Task directions:
In the entries that follow, the lines from the line containing "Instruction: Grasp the" up to and including the line containing "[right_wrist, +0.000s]" must be copied exactly, with pictures omitted.

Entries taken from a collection

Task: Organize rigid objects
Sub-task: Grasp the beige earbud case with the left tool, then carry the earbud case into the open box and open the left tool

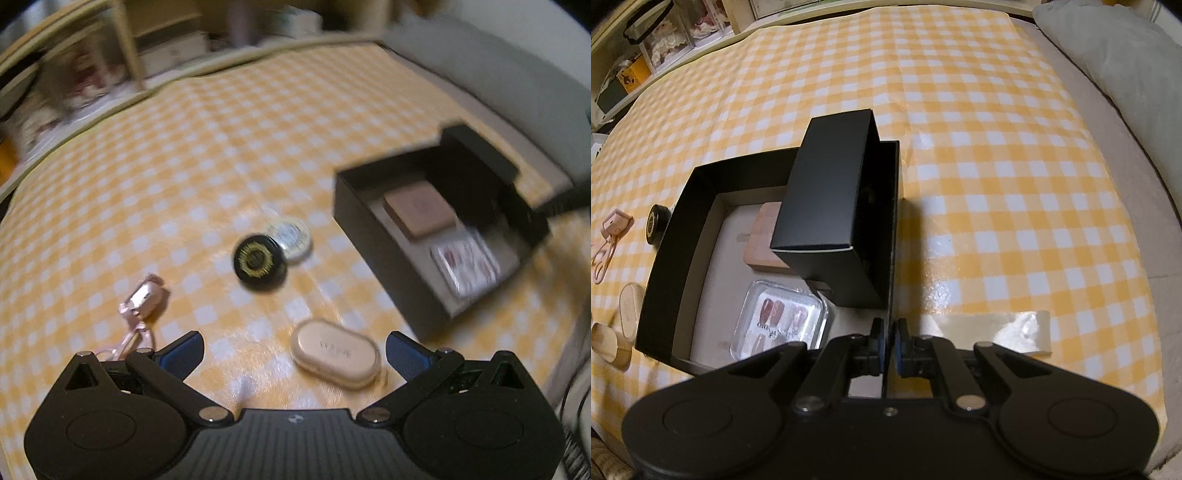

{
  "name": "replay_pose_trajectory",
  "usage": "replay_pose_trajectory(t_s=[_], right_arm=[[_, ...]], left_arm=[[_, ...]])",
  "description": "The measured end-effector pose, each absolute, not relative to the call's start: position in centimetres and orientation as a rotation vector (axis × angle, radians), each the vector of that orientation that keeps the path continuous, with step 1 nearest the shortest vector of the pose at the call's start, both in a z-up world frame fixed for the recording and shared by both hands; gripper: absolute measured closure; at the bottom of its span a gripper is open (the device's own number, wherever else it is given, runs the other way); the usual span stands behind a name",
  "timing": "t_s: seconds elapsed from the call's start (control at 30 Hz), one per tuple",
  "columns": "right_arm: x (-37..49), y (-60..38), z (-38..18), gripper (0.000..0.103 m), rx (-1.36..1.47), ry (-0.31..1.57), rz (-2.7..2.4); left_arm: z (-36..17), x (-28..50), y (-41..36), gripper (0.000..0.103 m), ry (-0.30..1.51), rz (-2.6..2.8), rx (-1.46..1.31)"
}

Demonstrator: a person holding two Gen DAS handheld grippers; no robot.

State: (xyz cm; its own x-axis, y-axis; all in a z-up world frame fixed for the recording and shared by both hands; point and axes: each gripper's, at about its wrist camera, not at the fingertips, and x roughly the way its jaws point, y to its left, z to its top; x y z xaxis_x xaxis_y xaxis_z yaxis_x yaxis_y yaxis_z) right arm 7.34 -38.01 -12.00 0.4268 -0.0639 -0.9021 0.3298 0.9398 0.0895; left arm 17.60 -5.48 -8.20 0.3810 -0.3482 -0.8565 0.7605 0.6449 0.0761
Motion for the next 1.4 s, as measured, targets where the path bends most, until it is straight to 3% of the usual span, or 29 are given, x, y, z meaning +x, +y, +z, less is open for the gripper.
replay_pose_trajectory(t_s=[0.23,0.43,0.5,0.77,0.9,1.13,1.4], right_arm=[[7.5,-39.4,-11.8,0.096,0.334,1.104,-0.269],[7.5,-39.2,-11.6,0.096,0.329,1.101,-0.275],[7.5,-39.1,-11.7,0.096,0.330,1.101,-0.277],[7.7,-38.7,-11.9,0.096,0.316,1.108,-0.279],[7.9,-38.7,-12.0,0.096,0.311,1.111,-0.279],[8.1,-38.7,-12.2,0.096,0.304,1.119,-0.277],[8.3,-38.9,-12.5,0.096,0.300,1.119,-0.274]], left_arm=[[-10.8,17.0,-6.4,0.000,0.880,-0.800,0.689],[-10.6,16.9,-7.1,0.002,0.835,-0.887,0.666],[-11.0,16.8,-7.5,0.009,0.838,-0.901,0.675],[-13.3,17.7,-8.1,0.017,0.922,-0.922,0.665],[-13.6,18.1,-8.2,0.027,0.960,-0.931,0.614],[-13.0,18.0,-8.1,0.027,0.946,-0.904,0.601],[-8.8,19.0,-6.9,0.027,0.863,-0.880,0.371]])
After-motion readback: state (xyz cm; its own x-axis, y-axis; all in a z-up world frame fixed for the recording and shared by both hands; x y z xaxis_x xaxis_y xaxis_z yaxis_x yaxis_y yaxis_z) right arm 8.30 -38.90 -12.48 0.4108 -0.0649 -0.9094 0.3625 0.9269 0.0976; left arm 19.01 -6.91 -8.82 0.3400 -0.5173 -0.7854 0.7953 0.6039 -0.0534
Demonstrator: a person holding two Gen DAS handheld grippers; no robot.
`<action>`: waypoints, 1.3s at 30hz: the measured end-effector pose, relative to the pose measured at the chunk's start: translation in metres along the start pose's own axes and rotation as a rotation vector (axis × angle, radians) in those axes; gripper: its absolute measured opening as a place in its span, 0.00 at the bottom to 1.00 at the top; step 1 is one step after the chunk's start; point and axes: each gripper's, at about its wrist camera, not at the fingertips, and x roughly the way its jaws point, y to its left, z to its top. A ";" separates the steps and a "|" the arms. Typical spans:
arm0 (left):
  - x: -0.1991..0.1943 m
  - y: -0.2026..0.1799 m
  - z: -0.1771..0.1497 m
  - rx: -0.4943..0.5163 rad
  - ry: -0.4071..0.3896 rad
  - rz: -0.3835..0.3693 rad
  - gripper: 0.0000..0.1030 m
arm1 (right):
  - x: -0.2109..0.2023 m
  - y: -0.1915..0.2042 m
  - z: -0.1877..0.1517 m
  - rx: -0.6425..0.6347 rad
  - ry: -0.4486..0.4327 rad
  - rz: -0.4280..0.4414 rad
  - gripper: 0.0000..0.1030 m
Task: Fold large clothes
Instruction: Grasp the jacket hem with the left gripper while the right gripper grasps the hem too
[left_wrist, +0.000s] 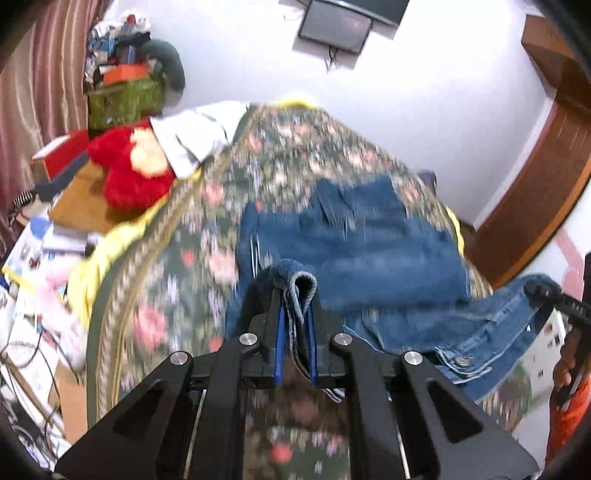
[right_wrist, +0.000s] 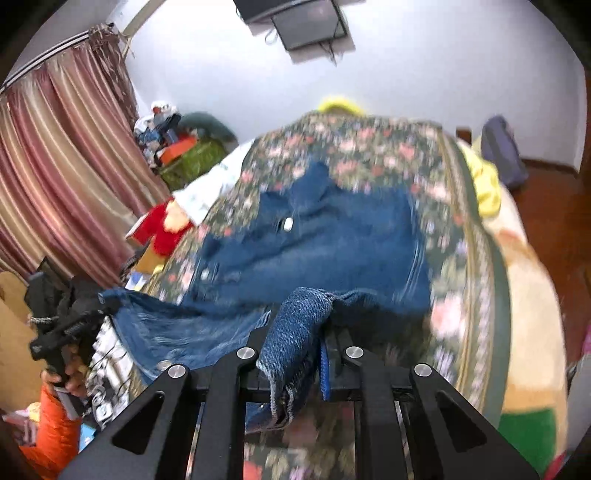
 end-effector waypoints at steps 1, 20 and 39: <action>0.004 0.000 0.011 -0.001 -0.019 0.014 0.09 | 0.002 -0.002 0.009 0.007 -0.012 0.001 0.12; 0.206 0.048 0.108 -0.109 0.118 0.207 0.10 | 0.178 -0.059 0.151 0.102 0.035 -0.112 0.12; 0.287 0.047 0.097 0.040 0.218 0.379 0.22 | 0.237 -0.132 0.142 0.208 0.195 0.041 0.13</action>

Response to this exercise:
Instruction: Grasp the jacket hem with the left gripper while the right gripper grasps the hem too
[left_wrist, +0.000s] 
[right_wrist, +0.000s] 

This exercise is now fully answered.